It was an evening to remember at Orchestra Hall this Thursday with sublime and exceedingly fresh performances of works by two Russian musical geniuses of the first half of the 20th century: Sergei Prokofiev and Sergei Rachmaninov.
The program’s three familiar and fiendishly challenging works were tackled with bravura force by the peerless musicians of the Chicago Symphony Orchestra (who were straight off their acclaimed tour to California and Canada). Adding to the fireworks was the astonishing power and bravura technique of Italian pianist Beatrice Rana and the mightily impressive CSO debut of Lahav Shani, the young conductor (and pianist) who moves with the elegance, grace and dynamic expressiveness of a highly trained dancer, much in the tradition of Maestro Muti. You could not ask for anything more. Not only did there seem to be a strong bond between the orchestra and Shani, but the response of the audience was also vivid proof of the concert’s altogether thrilling impact.
Opening the program was Prokofiev’s “Symphony No. 1 in D Major (Classical),” composed in 1916-17, with its 1918 premiere in Leningrad conducted by the composer. In later years he would write several ballet and film scores, but there is a wonderful theatricality at work in this much earlier symphony. It was captured from the dynamic opening movement in which the string, wind and brass sections seemed to be talking to each other in a frenzy of high-speed excitement, with bristling clarity.
The work’s brief but beautiful second movement had a magical lyricism generated by the plucked strings and the shading of the winds (at their very best) and brass. It was followed by a playful gavotte that grew into a grand finale with another big burst of sound and racing energy, all ideally controlled by Shani.
Next on the program was Rachmaninov’s 1934 work, “Rhapsody on a Theme of Paganini,” with Beatrice Rana, the phenomenal Italian pianist who made her impressive CSO debut in 2019.
Rana arrived on stage in a stunning sparkling red gown that easily captured the exceptional dynamism of her playing in a work that, among many other things, serves as a reminder that Rachmaninov was a phenomenal pianist, as well as a composer.
The “Rhapsody” is a widely familiar work, but I have never heard it performed with quite the same intensity that Rana and the orchestra brought to it. Rana’s clarity, strength, astounding speed and shading were matched by every section of the orchestra — with thrilling sound generated by the large percussion section on timpani, snare drum, bass drum, triangle, cymbals and glockenspiel. But Rana just as easily captured sections of the work’s lyrical quality along with the sound of the plucking of the low strings, an exceptional clarinet riff, and the warmth of the French horns and other brass. And in a solo section, she captured an exquisite pensive quality of the work before once again heading off to the races and a wild dance played at the speed of light.
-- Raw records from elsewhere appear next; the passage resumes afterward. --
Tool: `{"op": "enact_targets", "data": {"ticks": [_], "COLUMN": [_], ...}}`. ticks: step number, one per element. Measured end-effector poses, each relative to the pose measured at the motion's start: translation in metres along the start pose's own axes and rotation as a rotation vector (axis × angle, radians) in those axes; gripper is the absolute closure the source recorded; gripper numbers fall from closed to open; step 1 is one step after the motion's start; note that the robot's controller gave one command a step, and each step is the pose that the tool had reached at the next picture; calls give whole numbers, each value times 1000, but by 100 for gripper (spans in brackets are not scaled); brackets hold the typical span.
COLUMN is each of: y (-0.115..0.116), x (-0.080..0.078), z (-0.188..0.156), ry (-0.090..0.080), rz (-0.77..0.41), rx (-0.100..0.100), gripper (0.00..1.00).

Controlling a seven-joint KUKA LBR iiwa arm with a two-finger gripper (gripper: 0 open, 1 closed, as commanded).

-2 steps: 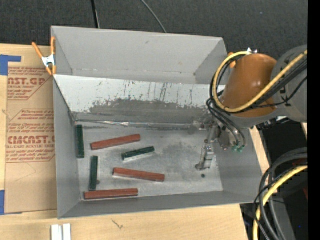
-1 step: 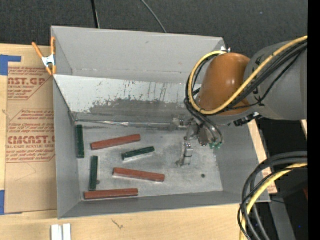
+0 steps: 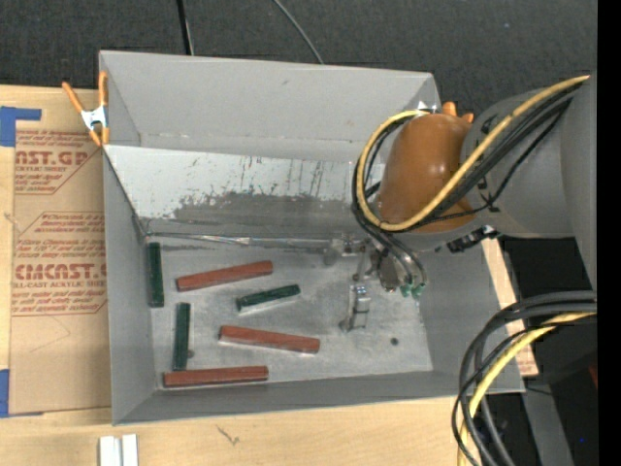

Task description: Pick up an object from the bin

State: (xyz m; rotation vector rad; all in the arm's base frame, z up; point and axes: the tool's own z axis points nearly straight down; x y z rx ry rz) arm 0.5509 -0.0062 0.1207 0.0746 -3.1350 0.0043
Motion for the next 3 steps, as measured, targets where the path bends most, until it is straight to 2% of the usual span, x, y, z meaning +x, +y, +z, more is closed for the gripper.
{"op": "enact_targets", "data": {"ticks": [1,2,3], "y": [74,73,76], "x": [-10,-11,-4], "z": [50,50,-115], "ry": [-7,-7,-13], "rz": [15,16,48], "rx": [-5,-4,-4], "gripper": [100,100,100]}}
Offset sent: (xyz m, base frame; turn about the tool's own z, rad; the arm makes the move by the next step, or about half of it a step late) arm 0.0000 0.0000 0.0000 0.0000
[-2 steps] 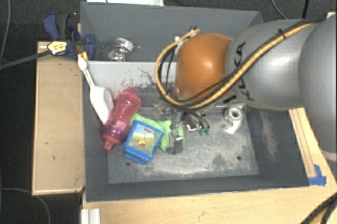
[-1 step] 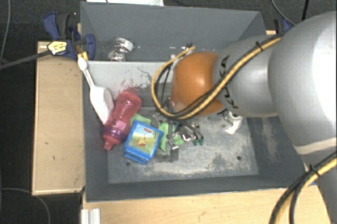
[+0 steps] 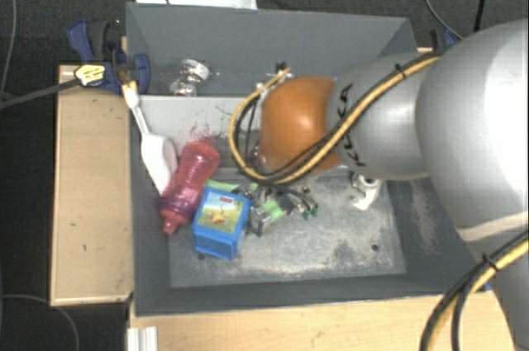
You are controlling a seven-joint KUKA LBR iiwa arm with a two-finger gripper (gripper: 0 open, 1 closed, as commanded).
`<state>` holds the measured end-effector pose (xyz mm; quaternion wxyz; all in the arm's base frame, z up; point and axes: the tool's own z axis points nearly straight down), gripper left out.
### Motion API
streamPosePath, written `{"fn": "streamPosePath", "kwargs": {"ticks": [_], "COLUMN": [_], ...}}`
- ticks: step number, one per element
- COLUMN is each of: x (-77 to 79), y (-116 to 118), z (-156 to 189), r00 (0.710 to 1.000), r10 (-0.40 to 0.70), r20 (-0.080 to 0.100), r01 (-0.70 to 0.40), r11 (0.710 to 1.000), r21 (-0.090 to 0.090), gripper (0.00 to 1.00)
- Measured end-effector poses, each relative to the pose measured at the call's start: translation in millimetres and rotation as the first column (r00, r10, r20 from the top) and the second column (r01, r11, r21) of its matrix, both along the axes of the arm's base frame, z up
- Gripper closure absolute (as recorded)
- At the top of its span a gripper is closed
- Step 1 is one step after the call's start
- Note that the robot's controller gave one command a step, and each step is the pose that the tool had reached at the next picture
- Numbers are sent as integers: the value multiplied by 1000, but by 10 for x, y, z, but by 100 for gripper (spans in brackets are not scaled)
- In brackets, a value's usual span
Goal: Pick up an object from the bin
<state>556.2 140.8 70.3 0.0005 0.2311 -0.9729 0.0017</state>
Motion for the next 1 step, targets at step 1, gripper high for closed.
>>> {"fn": "streamPosePath", "kwargs": {"ticks": [1], "x": [0], "y": [0], "z": [0], "r00": [1000], "r10": [0], "r20": [0], "r01": [0], "r11": [1000], "r21": [0], "gripper": [100]}}
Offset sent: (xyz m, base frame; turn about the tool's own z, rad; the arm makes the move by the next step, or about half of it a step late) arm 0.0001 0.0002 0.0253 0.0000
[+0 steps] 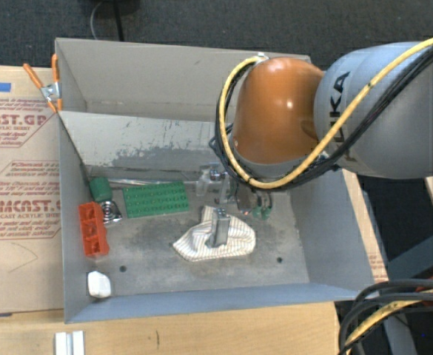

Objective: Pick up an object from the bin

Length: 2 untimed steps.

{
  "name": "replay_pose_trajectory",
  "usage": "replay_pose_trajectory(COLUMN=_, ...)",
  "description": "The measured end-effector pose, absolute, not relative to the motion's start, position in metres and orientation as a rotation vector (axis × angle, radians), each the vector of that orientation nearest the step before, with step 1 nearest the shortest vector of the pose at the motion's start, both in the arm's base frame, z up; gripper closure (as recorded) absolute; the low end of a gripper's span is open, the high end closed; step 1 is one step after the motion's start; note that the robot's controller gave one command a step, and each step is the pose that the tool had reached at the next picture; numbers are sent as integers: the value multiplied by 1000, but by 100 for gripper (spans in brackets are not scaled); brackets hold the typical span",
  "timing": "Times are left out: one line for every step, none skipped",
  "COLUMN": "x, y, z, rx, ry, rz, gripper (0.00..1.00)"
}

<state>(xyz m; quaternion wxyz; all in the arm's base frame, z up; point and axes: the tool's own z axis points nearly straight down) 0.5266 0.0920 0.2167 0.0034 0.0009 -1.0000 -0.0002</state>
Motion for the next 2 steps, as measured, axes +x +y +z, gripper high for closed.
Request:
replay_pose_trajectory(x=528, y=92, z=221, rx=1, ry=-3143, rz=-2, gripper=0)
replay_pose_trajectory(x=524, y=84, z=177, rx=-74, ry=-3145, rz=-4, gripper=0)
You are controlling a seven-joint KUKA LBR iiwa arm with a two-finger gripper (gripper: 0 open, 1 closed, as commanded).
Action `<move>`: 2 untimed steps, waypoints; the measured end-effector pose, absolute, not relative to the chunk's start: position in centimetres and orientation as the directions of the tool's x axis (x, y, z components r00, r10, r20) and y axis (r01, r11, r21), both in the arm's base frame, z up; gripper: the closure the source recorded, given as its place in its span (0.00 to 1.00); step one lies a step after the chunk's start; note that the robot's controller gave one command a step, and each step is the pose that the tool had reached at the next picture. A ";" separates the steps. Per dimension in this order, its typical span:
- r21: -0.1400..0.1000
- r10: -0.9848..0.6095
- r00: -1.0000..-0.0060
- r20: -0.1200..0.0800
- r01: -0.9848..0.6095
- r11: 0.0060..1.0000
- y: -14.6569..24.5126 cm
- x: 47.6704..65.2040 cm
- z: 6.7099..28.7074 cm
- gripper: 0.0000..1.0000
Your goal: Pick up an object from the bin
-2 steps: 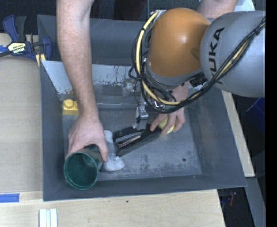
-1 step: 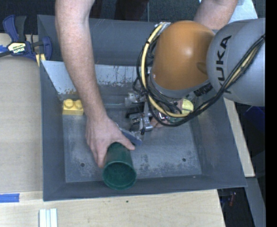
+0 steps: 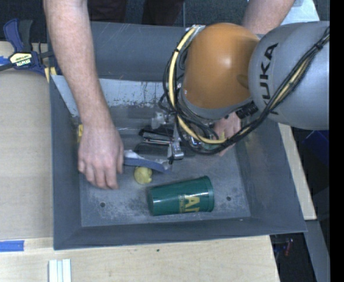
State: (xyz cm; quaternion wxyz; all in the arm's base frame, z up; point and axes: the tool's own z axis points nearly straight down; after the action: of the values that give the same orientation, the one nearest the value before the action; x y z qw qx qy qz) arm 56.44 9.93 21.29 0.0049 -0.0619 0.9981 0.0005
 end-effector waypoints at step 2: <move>-0.003 -0.365 -0.931 -0.006 -0.365 0.931 2.9 55.4 14.9 1.00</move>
Offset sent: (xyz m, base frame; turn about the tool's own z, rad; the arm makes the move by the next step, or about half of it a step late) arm 0.0000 0.0000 0.0000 0.0000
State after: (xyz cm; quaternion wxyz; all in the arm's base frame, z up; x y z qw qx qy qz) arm 55.40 2.88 14.91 0.0033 -0.1855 0.9826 -0.0007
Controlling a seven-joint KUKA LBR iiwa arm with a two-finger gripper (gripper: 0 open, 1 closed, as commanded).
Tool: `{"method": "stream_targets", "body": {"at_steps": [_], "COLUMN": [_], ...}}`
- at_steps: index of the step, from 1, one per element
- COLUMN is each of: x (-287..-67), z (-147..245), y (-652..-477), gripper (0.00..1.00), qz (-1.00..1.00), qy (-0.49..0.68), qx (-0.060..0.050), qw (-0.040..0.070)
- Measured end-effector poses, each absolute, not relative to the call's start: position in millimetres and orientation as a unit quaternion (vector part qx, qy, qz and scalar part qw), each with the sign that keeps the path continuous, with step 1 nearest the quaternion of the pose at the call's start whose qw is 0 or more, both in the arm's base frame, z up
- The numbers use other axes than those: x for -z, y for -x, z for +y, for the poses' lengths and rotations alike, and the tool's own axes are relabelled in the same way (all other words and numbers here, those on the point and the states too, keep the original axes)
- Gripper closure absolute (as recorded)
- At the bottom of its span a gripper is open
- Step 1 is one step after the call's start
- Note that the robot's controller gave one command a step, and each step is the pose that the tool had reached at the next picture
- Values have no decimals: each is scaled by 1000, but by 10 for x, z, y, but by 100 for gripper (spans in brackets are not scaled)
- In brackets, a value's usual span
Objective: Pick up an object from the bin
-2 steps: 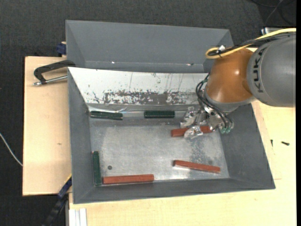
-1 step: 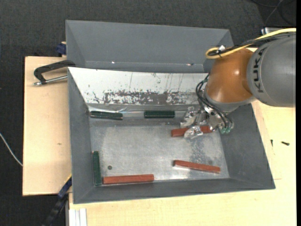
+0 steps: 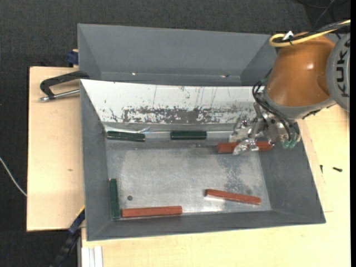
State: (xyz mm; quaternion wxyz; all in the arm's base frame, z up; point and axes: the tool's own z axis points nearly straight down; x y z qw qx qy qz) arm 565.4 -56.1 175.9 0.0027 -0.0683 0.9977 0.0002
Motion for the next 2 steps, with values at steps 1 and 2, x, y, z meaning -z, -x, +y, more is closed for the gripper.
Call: {"method": "stream_targets", "body": {"at_steps": [1, 2], "x": [-1759, -2531], "z": [-561, -592], "y": [-5654, -5595], "gripper": [100, 100], "qz": [998, 997], "qy": [68, 75], "qx": [0, 0], "qw": [3, 3]}}
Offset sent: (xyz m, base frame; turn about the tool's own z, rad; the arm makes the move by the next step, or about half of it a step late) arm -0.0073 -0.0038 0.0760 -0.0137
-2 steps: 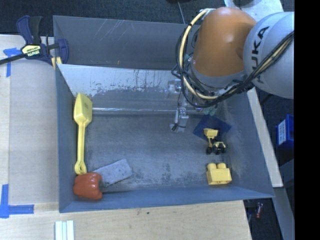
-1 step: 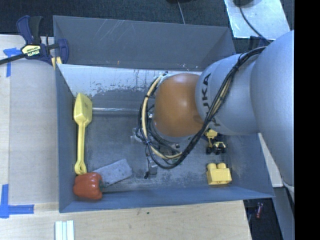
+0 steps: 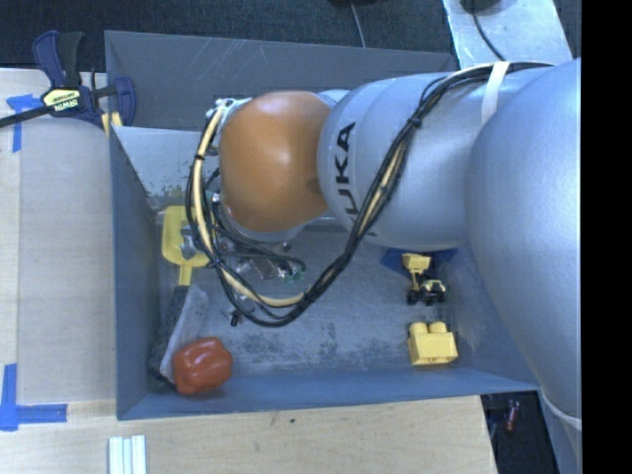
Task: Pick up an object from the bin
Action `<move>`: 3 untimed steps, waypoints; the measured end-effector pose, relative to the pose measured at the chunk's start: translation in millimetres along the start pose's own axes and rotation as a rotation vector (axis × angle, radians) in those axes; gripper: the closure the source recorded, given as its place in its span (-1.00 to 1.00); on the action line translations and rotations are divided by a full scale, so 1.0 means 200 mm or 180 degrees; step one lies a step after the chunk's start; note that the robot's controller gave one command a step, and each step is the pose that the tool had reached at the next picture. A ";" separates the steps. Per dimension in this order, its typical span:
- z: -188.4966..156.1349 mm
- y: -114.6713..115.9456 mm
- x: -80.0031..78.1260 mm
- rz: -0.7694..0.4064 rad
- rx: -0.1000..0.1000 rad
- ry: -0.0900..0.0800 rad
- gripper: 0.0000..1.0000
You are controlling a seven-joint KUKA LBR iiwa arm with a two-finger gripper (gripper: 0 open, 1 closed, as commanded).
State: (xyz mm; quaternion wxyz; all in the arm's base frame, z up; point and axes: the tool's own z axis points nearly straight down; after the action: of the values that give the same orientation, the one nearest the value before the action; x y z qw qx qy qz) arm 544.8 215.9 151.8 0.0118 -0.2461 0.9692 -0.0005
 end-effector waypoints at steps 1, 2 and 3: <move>0.26 0.06 0.20 0.0498 -0.0012 0.0110 -1.00; 0.39 -0.01 0.18 -0.1119 0.0000 0.0013 -1.00; 0.39 0.00 0.23 0.0208 -0.0011 0.0058 1.00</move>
Offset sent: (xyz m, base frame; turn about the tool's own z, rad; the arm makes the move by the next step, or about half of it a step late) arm -0.0301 -0.0188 -0.0818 -0.3553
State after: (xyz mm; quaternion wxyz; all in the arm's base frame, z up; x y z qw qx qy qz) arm 506.9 194.6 72.5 0.0026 -0.2143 0.9768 -0.0007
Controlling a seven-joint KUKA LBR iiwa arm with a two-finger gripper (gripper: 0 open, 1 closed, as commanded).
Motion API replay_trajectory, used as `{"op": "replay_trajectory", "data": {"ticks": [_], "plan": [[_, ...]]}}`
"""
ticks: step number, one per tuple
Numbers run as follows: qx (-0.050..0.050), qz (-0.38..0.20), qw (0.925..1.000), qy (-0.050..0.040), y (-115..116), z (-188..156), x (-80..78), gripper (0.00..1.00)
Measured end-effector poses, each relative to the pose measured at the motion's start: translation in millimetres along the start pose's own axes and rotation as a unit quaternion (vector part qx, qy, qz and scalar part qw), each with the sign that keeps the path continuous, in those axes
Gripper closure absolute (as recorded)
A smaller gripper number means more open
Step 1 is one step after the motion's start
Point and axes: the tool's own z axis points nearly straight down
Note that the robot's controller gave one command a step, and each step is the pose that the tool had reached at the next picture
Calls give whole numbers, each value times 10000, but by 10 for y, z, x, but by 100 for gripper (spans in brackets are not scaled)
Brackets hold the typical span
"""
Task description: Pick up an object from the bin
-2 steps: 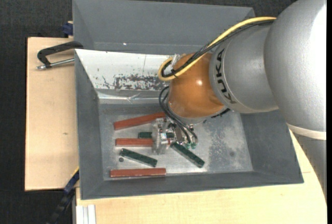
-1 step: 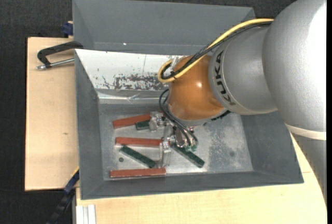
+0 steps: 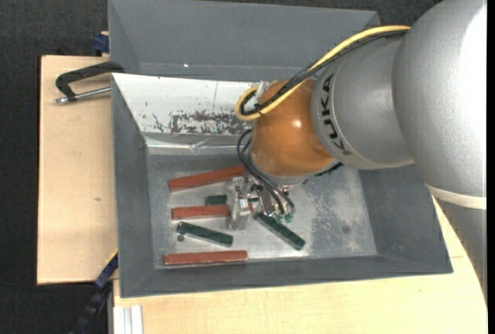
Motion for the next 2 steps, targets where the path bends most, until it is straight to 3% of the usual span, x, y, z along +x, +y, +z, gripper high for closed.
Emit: {"op": "replay_trajectory", "data": {"ticks": [1, 2], "plan": [[6, -5, 10000, 60, -2, 34, 37, 0], [7, -4, 10000, 64, -3, 39, 40, 100]]}}
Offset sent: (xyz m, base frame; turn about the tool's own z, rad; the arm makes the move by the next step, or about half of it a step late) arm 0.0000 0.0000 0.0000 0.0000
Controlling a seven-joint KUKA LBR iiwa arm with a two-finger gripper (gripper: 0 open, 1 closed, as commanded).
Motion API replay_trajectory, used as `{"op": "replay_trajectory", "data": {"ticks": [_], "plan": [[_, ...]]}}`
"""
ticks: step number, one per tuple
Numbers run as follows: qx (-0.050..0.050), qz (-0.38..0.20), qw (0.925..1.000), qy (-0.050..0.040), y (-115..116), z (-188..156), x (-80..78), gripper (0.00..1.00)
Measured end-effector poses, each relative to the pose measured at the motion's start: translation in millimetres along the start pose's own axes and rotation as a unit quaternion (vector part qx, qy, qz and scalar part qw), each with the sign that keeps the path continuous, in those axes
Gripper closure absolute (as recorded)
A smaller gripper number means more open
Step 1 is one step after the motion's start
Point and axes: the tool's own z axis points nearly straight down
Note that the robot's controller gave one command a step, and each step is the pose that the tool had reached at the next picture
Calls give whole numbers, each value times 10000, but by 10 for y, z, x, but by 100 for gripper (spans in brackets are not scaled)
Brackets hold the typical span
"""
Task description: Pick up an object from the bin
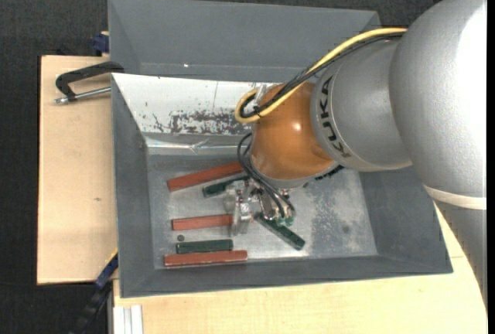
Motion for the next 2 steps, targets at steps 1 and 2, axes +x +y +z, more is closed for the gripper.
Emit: {"op": "replay_trajectory", "data": {"ticks": [1, 2], "plan": [[0, 0, 10000, 1, 0, 1, 1, 100], [0, 36, 10000, -10, 349, -1349, -126, 100]]}}
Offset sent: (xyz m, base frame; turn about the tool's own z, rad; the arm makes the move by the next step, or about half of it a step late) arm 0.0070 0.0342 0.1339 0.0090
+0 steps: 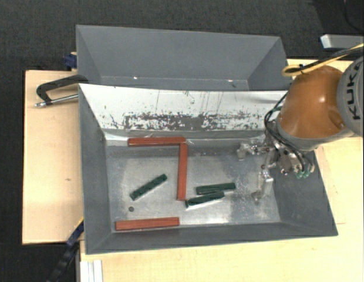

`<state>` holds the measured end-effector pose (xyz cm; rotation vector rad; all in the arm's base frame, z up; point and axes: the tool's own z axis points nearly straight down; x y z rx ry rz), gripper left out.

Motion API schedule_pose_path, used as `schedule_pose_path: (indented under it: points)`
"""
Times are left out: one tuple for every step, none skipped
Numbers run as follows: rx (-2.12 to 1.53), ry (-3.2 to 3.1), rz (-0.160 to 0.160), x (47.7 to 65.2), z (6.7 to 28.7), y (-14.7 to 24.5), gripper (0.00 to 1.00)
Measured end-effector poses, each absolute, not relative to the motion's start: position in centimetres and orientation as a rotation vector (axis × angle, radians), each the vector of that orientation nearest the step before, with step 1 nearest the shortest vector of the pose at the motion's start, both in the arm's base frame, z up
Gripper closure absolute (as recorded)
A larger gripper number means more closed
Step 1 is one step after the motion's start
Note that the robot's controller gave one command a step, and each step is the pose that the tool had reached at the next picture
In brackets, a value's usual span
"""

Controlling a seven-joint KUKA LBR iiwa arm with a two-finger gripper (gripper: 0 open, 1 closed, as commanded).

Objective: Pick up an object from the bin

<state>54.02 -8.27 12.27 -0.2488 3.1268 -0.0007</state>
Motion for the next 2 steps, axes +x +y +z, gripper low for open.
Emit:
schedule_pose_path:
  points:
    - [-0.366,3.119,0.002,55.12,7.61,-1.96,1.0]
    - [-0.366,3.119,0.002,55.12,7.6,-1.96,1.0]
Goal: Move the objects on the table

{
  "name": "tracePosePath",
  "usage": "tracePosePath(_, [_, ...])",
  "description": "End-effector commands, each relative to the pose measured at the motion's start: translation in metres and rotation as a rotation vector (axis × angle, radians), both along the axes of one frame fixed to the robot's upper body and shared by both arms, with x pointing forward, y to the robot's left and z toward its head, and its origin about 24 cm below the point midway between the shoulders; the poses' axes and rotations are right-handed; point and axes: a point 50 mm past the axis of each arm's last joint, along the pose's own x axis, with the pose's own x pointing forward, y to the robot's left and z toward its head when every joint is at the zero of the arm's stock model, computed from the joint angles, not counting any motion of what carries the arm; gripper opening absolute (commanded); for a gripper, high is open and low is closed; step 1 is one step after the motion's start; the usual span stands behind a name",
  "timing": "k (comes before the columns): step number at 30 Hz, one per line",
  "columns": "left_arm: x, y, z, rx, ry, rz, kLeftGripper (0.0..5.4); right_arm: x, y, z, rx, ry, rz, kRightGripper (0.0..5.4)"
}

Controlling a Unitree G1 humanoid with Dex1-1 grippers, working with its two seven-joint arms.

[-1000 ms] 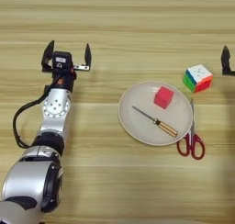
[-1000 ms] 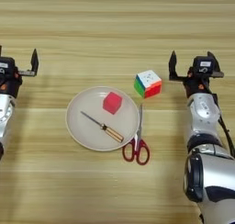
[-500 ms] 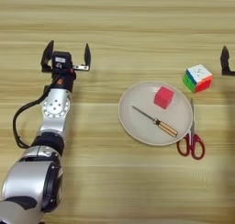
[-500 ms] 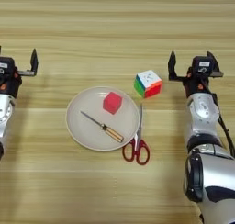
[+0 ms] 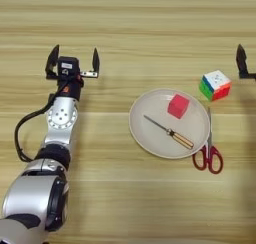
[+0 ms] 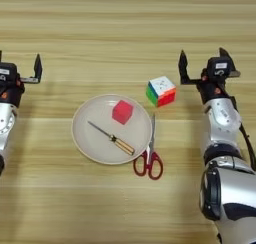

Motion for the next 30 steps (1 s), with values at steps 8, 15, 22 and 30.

The treatment of both the work’s most rapturous passages and its thrilling sound and fury were absolutely stunning, with Shani, Rana and the grand-scale orchestra in perfect synchrony.
In the wake of thunderous applause, an encore by Rana was unquestionably in order. And it came with a most winning surprise as both she and Shani returned to the stage for a delightful duet: “The Dance of the Sugar Plum Fairy” from Tchaikovsky's “Nutcracker Suite for Four Hands.”
The second half of the program was devoted to another Rachmaninov masterpiece: his “Symphonic Dances,” composed in 1940, a year after war broke out in Europe and he moved to the United States. And indeed, the music danced, with every section of the full orchestra in peak form as it played the work’s gorgeous melodic theme; captured something haunted and haunting at another point; shifted dynamics for a period of calm; conjured a dreamy waltz; and shifted into a more heated dance sequence and stormy wildness that then shifted to lyricism.
Chimes and other percussion ceded to a romantic melody. The winds and brass made their clarion calls. Nervous energy erupted among the strings. And then came a frenzy of drumbeats, the blast of a cymbal and a dramatic silence that was the perfect ending to a thrilling evening — one that suggested Shani (currently music director of the Rotterdam Philharmonic and briefly the Israel Philharmonic) can finesse the sort of magnetic connection with the CSO musicians that Maestro Muti invariably conjures.
This CSO concert will be repeated at 8 p.m. Friday and Saturday at Orchestra Hall, 220 S. Michigan Ave. For tickets, visit cso.org or call (312) 294-3000.
Note: Shani was named chief conductor of the Munich Philharmonic, a position that is set to begin in September 2026.